3
$\begingroup$

What is the word for the values derived from an ordered set such that the values divide (by virtue of their positions; not by their value) the set into 3 subsets that have an equal or nearly equal number of members? What is the word when the values are drawn from the set?

What is the generic word that applies regardless of the number of subsets?

EDIT: The parenthetical "by virtue of their positions" is probably unnecessary because, as I said, the set is ordered and the subsets have a (nearly) equal number of members.

EDIT: Four answers are sought: a word for a value in the case of 3 subsets, a word for a datapoint in the case of 3 subsets, a word for a value in the general case, a word for a datapoint in the general case.

3 Answers 3

5

I think you are looking for the word tercile. The general concept is called quantile.

  • 1
    Good, I didn't like that name anyway. Since medoid ends in -oid, I will start calling it the quantoid.2011-09-25
2

I hadn't really encountered the term "medoid" before, but, having looked at the Wikipedia entry, I wonder if it even really generalizes the way you want it to.

Wikipedia defines the medoid of a set of points as the point in the set which minimizes the average distance (for some given distance function $\delta$) to all the other points, i.e.
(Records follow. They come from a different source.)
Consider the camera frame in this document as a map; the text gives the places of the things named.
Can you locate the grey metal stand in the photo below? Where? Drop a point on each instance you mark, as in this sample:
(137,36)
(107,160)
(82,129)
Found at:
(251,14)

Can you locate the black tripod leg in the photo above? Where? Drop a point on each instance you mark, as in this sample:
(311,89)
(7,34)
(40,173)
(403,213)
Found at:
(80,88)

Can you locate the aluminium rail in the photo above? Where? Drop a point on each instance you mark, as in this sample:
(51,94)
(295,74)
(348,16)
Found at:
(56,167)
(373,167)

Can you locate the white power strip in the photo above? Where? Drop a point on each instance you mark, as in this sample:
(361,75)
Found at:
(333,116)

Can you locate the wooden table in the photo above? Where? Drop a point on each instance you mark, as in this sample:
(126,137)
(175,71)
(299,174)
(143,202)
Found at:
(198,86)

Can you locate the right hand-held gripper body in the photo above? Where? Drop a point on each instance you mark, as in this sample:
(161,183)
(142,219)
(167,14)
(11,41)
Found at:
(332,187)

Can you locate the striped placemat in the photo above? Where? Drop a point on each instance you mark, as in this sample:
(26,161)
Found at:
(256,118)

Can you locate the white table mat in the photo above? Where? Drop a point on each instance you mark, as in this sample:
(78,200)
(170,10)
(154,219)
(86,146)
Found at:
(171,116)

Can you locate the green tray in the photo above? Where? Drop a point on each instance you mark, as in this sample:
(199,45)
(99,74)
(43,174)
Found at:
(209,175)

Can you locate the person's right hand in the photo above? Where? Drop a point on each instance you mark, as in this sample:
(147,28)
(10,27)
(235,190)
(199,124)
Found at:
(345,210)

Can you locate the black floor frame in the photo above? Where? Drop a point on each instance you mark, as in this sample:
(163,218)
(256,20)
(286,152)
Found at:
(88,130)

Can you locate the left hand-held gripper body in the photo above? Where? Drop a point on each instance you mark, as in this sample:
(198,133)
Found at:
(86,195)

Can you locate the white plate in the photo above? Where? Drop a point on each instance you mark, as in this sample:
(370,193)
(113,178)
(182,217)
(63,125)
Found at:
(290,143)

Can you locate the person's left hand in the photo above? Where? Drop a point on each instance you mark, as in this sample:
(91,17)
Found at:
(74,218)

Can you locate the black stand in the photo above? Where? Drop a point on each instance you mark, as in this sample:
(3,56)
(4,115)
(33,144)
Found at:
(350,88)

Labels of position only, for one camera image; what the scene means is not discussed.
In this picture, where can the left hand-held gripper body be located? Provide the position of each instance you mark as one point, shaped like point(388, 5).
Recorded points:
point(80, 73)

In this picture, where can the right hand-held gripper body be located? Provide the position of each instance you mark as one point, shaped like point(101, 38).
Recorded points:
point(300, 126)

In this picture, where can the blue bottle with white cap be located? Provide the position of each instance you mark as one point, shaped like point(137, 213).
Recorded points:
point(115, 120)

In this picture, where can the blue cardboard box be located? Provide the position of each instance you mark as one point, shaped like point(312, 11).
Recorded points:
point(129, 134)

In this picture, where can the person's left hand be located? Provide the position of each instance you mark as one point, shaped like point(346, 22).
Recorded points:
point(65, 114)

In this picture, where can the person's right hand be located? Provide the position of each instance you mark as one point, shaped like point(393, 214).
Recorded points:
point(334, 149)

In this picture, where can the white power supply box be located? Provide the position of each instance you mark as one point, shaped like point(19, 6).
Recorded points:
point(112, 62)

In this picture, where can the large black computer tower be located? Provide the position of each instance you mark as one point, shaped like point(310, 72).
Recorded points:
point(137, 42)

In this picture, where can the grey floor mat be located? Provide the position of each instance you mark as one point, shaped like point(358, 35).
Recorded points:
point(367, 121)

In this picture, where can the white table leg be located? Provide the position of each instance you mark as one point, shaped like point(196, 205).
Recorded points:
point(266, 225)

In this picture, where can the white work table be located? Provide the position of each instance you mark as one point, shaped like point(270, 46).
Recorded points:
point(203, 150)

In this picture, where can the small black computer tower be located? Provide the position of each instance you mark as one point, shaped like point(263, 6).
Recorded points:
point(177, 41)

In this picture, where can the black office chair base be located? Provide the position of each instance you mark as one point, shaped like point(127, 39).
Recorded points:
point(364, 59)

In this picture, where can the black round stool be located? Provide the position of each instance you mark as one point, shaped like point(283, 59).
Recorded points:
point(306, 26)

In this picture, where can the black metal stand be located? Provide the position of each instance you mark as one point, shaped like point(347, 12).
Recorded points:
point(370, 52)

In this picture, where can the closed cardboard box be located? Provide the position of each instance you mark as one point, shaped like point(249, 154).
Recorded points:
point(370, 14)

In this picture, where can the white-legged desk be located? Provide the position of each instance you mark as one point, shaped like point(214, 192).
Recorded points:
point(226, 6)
$\operatorname{medoid}_\delta(S) = \underset{x \in S}{\operatorname{arg\,min}}\ \sum_{y \in S}\ \delta(x,y).$

I don't see how to generalize that to dividing the data set into $n$ subsets. Of course, when $S \subset \mathbb R$ and $\delta(x,y) = |x-y|$, then the medoid is the median (or to be exact, since neither is necessarily unique, each medoid is a median), and then there is a natural generalization to arbitrary quantiles: if the quantile is not uniquely defined, just pick one of the endpoints of the range. But I'm not sure if that is really different enough from the basic concept of quantiles to need a separate name.


Digression: If I'm reading the definitions correctly, the definition of the medoid seems closely related to the Fréchet mean, which is given by

$m_d(S) = \underset{x \in M}{\operatorname{arg\,min}}\ \sum_{y \in S}\ d^2(x,y),$

where $M$ is a metric space equipped with the metric $d$ and containing the set of data points $S \subset M$. (Wikipedia actually gives a weighted version of the definition, but I've left the weights out for simplicity.) Just set $M = S$ and $d(x,y) = \delta^\frac{1}{2}(x,y)$, and you recover the definition of the medoid above.

The median can also be represented as a Fréchet mean, with $M = \mathbb R$ and $d(x,y) = \sqrt{|x-y|}$. However, there is also another, equivalent (ignoring issues with uniqueness, anyway) definition of the median in terms of order statistics, and it is this definition which extends naturally to other quantiles. Thus, the issue with extending the general definition of the medoid in the same manner is essentially that, except for particular choices of distance function and underlying space, the medoid need not be an order statistic. In that sense, the similarity between the names "median" and "medoid" is merely an unfortunate coincidence.


Anyway, getting back to the original terminology question, if I wanted to be explicit about my quantiles being actual values from the data set, I might call (or define) the $k$-th $q$-quantile as the $\lceil \frac {nk} q \rceil$-th order statistic, where $n$ is the number of data points.

  • 0
    Medians and medoids need separate names.2011-07-22
1

According to Wikipedia, it is "tertile" or "tercile". The generic word is "quantile".